▶ What is being asked
Copy each line below without leaving any out.
== Segment start ==
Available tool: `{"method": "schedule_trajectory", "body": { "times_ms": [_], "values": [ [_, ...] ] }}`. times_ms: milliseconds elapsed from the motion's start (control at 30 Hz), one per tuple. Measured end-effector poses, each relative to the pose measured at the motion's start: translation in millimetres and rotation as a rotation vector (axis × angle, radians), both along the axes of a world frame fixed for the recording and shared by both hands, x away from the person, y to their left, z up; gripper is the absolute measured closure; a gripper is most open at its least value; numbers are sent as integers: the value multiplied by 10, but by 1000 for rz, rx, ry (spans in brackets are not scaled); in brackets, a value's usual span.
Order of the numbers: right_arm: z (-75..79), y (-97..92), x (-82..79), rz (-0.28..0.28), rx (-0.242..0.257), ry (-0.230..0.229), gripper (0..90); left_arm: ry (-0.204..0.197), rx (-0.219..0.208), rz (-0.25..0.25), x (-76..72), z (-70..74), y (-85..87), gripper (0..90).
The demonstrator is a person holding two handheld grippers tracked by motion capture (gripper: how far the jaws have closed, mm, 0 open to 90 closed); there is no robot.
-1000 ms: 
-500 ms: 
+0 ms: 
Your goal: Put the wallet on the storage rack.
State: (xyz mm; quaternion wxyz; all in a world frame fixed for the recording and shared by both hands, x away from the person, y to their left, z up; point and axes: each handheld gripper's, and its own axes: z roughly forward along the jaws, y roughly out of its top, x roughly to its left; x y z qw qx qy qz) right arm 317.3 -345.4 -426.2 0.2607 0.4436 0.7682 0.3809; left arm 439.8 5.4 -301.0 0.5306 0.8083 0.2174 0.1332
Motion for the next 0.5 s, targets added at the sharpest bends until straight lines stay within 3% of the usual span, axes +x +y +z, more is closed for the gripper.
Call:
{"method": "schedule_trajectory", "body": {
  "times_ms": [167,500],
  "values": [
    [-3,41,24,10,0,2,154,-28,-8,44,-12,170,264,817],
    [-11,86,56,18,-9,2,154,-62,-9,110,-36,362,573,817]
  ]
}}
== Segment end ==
▶ Solution
Available tool: `{"method": "schedule_trajectory", "body": { "times_ms": [_], "values": [ [_, ...] ] }}`. times_ms: milliseconds elapsed from the motion's start (control at 30 Hz), one per tuple. Measured end-effector poses, each relative to the pose measured at the motion's start: translation in millimetres and rotation as a rotation vector (axis × angle, radians), both along the axes of a world frame fixed for the recording and shared by both hands, x away from the person, y to their left, z up; gripper is the absolute measured closure; a gripper is most open at its least value; numbers are sent as integers: the value multiplied by 10, but by 1000 for rz, rx, ry (spans in brackets are not scaled); in brackets, a value's usual span.
Order of the numbers: right_arm: z (-75..79), y (-97..92), x (-82..79), rz (-0.28..0.28), rx (-0.242..0.257), ry (-0.230..0.229), gripper (0..90); left_arm: ry (-0.204..0.197), rx (-0.219..0.208), rz (-0.25..0.25), x (-76..72), z (-70..74), y (-85..87), gripper (0..90).
The demonstrator is a person holding two handheld grippers tracked by motion capture (gripper: how far the jaws have closed, mm, 0 open to 90 closed); there is no robot.
-1000 ms: 
-500 ms: 
+0 ms: 
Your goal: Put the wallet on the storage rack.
State: (xyz mm; quaternion wxyz; all in a world frame fixed for the recording and shared by both hands, x away from the person, y to their left, z up; point and axes: each handheld gripper's, and its own axes: z roughly forward along the jaws, y roughly out of its top, x roughly to its left; x y z qw qx qy qz) right arm 317.3 -345.4 -426.2 0.2607 0.4436 0.7682 0.3809; left arm 439.8 5.4 -301.0 0.5306 0.8083 0.2174 0.1332
Motion for the next 0.5 s, targets added at the sharpest bends until straight lines stay within 3% of the usual span, axes +x +y +z, more is closed for the gripper.
Call:
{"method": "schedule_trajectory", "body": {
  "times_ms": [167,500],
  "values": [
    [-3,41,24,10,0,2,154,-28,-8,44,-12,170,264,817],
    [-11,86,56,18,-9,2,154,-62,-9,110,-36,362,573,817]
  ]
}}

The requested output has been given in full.